According to other posts, dmesg should show more output afterwards about firmware loaded and so on.

I hope someone can help me. Thx

----------

## BlueShadow

this problem is solved now. It was the driver that did not support this Card yet. Does now. Great work.

----------

## doitux

Please can you tell me how you installed the em2880-dvb module? 

with "hg clone http://linuxtv.org/hg/~mrechberger/v4l-dvb" or did you use the "media-tv/v4l-dvb-hg"-ebuild?

can you tell me what a kernel-config you use? enabled or disabled dvb and v4l cores in the kernel?

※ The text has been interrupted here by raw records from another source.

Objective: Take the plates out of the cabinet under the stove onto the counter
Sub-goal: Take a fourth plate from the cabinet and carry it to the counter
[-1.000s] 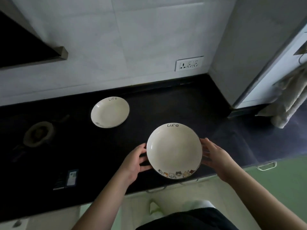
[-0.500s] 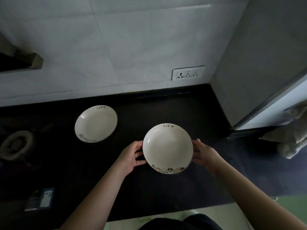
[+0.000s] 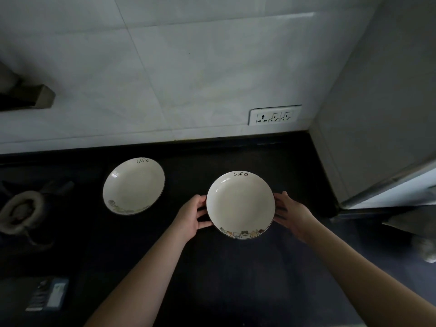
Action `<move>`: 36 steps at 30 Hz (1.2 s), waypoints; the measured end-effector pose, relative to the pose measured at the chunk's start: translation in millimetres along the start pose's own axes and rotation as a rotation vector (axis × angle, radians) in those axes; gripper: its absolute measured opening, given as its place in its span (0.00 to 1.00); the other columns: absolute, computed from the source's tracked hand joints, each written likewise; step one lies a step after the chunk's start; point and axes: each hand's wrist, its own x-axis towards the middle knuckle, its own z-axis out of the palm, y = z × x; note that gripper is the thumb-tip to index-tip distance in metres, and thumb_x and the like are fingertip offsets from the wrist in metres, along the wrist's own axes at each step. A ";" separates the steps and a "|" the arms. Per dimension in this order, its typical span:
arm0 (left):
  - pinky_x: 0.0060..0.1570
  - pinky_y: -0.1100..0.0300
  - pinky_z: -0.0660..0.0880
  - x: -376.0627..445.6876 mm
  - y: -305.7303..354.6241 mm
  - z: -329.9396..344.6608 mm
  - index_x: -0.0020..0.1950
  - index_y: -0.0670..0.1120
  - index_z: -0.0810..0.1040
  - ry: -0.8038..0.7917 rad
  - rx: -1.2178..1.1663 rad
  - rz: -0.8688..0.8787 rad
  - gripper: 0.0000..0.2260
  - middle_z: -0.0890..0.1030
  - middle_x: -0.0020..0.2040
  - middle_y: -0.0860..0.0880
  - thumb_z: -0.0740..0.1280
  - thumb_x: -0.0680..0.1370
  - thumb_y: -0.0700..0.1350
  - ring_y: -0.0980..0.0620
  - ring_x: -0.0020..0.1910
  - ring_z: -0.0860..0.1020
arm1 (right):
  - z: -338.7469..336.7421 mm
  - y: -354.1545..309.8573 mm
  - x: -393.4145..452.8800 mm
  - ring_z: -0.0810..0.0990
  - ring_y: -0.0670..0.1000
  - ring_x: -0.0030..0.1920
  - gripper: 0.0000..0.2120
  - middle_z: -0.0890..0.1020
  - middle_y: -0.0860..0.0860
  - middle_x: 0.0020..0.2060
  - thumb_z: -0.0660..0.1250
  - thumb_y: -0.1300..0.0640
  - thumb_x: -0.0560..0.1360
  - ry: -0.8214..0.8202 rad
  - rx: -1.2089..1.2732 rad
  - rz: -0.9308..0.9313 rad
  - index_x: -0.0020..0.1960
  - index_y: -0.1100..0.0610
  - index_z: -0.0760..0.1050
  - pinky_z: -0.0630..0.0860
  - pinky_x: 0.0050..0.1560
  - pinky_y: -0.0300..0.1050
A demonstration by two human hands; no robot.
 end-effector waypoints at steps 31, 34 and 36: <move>0.34 0.52 0.79 38.4 27.2 26.2 0.50 0.52 0.76 0.056 -0.107 0.049 0.05 0.79 0.50 0.53 0.62 0.81 0.44 0.54 0.49 0.78 | 25.9 -52.5 43.9 0.65 0.54 0.73 0.28 0.67 0.54 0.74 0.49 0.44 0.83 -0.009 0.122 -0.014 0.77 0.59 0.58 0.60 0.74 0.51; 0.34 0.51 0.79 37.2 23.5 26.4 0.51 0.51 0.77 0.057 -0.128 0.044 0.05 0.79 0.51 0.53 0.62 0.81 0.43 0.53 0.50 0.78 | 25.1 -49.5 44.9 0.66 0.53 0.73 0.27 0.67 0.54 0.74 0.50 0.44 0.83 0.002 0.101 -0.022 0.77 0.59 0.59 0.62 0.74 0.51; 0.36 0.50 0.79 34.4 22.6 26.9 0.52 0.51 0.78 0.051 -0.145 0.047 0.06 0.80 0.51 0.52 0.62 0.80 0.43 0.53 0.50 0.78 | 24.9 -49.1 44.4 0.68 0.52 0.72 0.27 0.69 0.54 0.73 0.50 0.44 0.83 -0.010 0.085 -0.010 0.76 0.58 0.61 0.63 0.72 0.49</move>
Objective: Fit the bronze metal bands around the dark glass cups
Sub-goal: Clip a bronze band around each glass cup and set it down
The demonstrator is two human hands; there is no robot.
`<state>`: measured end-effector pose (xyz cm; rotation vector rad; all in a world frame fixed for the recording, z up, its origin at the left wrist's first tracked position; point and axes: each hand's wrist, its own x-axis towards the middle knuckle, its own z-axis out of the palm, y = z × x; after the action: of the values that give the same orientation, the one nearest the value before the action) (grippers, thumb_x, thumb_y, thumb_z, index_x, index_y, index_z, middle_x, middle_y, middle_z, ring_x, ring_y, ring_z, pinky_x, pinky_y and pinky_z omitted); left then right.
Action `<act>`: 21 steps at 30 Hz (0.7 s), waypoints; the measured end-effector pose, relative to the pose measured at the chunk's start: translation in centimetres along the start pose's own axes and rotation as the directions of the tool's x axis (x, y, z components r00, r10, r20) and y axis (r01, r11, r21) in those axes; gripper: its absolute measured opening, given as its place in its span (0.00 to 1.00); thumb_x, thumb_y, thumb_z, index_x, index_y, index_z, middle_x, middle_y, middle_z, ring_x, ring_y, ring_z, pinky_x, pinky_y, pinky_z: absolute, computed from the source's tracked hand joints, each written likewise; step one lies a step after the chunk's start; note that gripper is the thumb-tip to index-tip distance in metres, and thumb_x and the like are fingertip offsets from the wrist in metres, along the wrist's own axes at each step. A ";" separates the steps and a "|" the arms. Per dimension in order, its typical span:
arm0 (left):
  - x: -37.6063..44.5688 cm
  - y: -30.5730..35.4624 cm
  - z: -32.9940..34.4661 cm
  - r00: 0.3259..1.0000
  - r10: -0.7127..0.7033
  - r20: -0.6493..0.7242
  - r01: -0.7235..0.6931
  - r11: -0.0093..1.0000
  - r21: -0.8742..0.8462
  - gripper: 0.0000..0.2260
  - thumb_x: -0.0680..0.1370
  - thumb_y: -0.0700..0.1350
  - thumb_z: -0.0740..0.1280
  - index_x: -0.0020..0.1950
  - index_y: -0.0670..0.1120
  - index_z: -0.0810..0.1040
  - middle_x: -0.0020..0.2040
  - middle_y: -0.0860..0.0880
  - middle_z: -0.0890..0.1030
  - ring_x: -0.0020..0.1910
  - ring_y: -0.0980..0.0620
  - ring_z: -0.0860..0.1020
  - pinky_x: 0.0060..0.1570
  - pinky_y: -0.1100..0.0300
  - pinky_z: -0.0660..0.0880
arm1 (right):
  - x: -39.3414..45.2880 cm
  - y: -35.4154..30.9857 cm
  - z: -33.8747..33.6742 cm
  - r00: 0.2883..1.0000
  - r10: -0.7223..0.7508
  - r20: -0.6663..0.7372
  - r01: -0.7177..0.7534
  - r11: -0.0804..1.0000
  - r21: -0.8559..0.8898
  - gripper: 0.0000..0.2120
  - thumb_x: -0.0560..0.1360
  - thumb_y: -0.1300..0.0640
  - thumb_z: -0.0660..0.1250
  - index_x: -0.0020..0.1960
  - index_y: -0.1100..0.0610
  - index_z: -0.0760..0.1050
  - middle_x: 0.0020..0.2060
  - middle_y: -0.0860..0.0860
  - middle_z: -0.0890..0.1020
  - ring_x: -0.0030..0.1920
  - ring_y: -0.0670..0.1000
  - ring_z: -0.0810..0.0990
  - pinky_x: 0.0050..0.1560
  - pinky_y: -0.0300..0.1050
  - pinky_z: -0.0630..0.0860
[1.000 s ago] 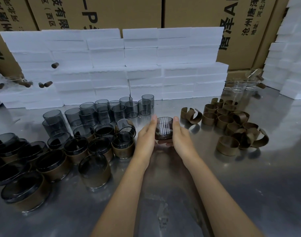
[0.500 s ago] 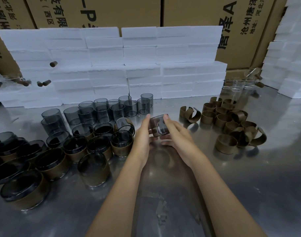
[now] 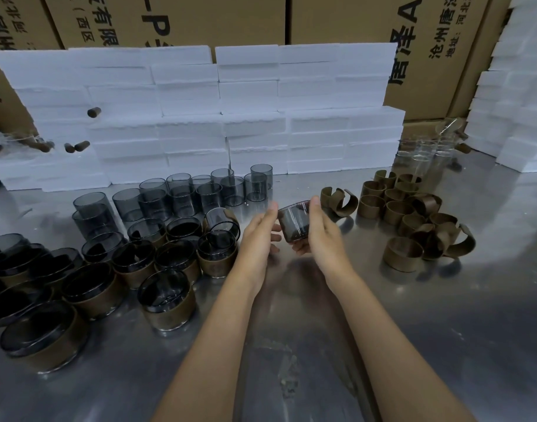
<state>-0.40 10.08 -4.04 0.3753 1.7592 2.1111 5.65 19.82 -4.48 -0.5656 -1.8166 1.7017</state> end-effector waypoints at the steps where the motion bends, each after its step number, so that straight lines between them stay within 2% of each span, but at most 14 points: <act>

i get these errors if i tried "modprobe em2880-dvb"

WARNING: Error inserting em28xx (/lib/modules/2.6.17-gentoo-r8/kernel/drivers/media/video/em28xx/em28xx.ko): Unknown symbol in module, or unknown parameter (see dmesg)

FATAL: Error inserting em2880_dvb (/lib/modules/2.6.17-gentoo-r8/kernel/drivers/media/video/em28xx/em2880-dvb.ko): Unknown symbol in module, or unknown parameter (see dmesg)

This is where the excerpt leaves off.